## Work request
For each line below that includes the word "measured", make a copy.

%%

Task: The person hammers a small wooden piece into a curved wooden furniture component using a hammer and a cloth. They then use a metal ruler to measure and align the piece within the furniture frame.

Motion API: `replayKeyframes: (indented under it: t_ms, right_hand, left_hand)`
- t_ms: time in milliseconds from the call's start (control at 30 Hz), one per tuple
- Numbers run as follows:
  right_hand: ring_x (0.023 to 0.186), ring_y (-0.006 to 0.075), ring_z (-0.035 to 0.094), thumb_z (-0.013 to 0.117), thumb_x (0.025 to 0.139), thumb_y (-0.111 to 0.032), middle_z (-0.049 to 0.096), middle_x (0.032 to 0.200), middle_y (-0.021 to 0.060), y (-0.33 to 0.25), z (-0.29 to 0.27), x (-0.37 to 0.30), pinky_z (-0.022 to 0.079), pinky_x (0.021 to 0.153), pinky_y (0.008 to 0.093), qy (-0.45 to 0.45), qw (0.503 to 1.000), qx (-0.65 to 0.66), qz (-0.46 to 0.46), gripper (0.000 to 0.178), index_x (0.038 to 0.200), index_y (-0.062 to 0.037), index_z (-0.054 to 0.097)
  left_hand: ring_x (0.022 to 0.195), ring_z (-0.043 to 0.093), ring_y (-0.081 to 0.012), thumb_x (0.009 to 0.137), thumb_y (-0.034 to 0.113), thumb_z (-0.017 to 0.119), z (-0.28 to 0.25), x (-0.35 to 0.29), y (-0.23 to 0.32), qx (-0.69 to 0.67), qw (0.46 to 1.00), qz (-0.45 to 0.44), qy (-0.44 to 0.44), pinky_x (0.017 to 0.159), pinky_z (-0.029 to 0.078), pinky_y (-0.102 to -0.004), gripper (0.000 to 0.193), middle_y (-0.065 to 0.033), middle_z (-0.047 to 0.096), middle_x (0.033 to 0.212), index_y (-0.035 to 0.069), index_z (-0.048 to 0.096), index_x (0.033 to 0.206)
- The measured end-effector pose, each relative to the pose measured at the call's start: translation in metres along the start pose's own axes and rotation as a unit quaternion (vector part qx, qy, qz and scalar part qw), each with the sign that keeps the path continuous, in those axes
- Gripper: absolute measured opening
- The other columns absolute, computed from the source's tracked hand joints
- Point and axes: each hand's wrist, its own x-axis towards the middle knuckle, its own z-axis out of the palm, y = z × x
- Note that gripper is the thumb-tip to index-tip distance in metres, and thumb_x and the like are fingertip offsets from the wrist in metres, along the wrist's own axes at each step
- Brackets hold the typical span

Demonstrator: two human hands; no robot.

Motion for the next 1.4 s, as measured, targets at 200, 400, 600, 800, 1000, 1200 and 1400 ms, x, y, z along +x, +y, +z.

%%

## Answer space
- The measured end-effector pose, each relative to the pose measured at the call's start: translation in metres along the start pose's own axes and rotation as a unit quaternion (vector part qx, qy, qz and scalar part qw), each with the sign that keeps the path continuous, in those axes
- Gripper: absolute measured opening
Motion for the next 1.4 s, as measured, targets at 200, 400, 600, 800, 1000, 1200 and 1400 ms, x, y, z along +x, +y, +z.

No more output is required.